Cox, a longtime investor in Discovery, has rolled out HD Theater at various pricing models. In some of the nine Cox Discovery HD markets, the channel is sold within the high-definition service tier. In other systems, Discovery retails for $4.99 to $6.99 per month.

Discovery HD Home Theater will launch in Charter markets as they launch HD service, Stinchcomb said. A number of small and midsized cable systems have also launched Discovery HD, he said.

Stinchcomb believes cable operators can charge extra for HD for a variety of reasons.

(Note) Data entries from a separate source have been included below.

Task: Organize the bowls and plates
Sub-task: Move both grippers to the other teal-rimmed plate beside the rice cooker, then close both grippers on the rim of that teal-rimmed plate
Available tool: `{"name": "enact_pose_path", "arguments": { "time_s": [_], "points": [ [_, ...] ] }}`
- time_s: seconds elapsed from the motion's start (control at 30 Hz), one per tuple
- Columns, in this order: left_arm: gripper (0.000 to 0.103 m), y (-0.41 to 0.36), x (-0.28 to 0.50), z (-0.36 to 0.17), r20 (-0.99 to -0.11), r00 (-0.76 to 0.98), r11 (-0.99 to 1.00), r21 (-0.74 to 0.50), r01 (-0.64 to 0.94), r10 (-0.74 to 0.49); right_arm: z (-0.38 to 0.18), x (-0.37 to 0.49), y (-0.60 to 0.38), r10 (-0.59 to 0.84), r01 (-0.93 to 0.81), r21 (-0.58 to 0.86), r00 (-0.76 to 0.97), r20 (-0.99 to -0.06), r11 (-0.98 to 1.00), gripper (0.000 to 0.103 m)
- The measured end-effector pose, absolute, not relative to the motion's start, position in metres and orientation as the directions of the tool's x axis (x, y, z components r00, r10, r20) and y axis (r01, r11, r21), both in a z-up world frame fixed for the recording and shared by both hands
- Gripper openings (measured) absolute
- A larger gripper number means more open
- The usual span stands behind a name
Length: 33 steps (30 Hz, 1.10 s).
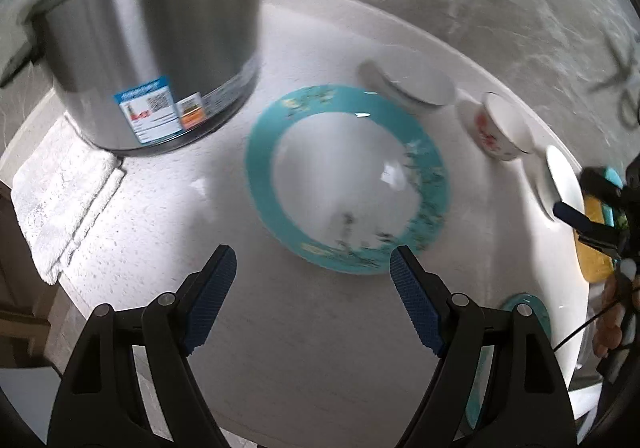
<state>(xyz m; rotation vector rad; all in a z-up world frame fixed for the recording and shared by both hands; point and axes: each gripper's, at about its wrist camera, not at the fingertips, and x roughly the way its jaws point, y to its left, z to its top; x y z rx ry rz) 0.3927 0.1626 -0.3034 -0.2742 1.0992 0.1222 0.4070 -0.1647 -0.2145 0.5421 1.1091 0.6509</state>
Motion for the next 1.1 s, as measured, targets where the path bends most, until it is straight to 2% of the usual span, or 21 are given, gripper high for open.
{"name": "enact_pose_path", "arguments": {
  "time_s": [0.33, 0.47, 0.53, 0.77, 0.87, 1.03, 1.1],
  "points": [
    [0.078, 0.227, 0.427, -0.336, -0.893, 0.428, 0.929, -0.267, -0.257, -0.138, -0.263, 0.461, -0.091, 0.712, -0.153, 0.695, 0.159, -0.684, 0.702, 0.089],
    [0.079, 0.227, 0.434, -0.348, -0.900, 0.413, 0.923, -0.269, -0.274, -0.140, -0.276, 0.471, -0.083, 0.696, -0.175, 0.675, 0.125, -0.707, 0.717, 0.089],
    [0.084, 0.227, 0.440, -0.358, -0.902, 0.406, 0.921, -0.275, -0.275, -0.148, -0.281, 0.473, -0.085, 0.695, -0.184, 0.673, 0.112, -0.710, 0.717, 0.089],
    [0.084, 0.225, 0.454, -0.373, -0.909, 0.382, 0.907, -0.295, -0.299, -0.169, -0.294, 0.481, -0.078, 0.687, -0.235, 0.659, 0.062, -0.724, 0.715, 0.089],
    [0.084, 0.224, 0.458, -0.377, -0.910, 0.385, 0.908, -0.286, -0.307, -0.156, -0.298, 0.484, -0.075, 0.686, -0.246, 0.656, 0.052, -0.726, 0.713, 0.085],
    [0.082, 0.226, 0.469, -0.385, -0.915, 0.378, 0.901, -0.275, -0.335, -0.139, -0.302, 0.489, -0.069, 0.680, -0.262, 0.649, 0.041, -0.732, 0.714, 0.067],
    [0.079, 0.227, 0.472, -0.387, -0.915, 0.381, 0.901, -0.271, -0.338, -0.132, -0.303, 0.491, -0.065, 0.678, -0.271, 0.646, 0.036, -0.734, 0.713, 0.064]
  ]
}}
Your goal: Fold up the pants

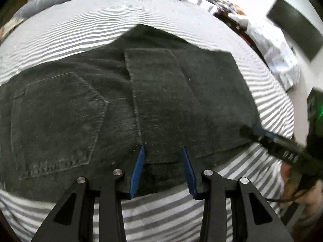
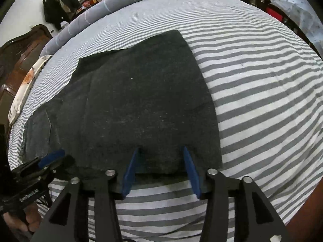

First, cable has historically sold consumers on the concept of better pictures, whether that means clearer off-air signals or digital video. HD is the next logical step in that direction.

"Therein lies the beauty of HD," he said. "Cable is great at selling picture quality. And people love the HD content, and they are willing to pay extra for it."

"We are the beneficiary of a visionary CEO in John Hendricks," Stinchcomb said. "He had his eye on HD for the last seven to eight years. Because of that, we built up an HD library of content."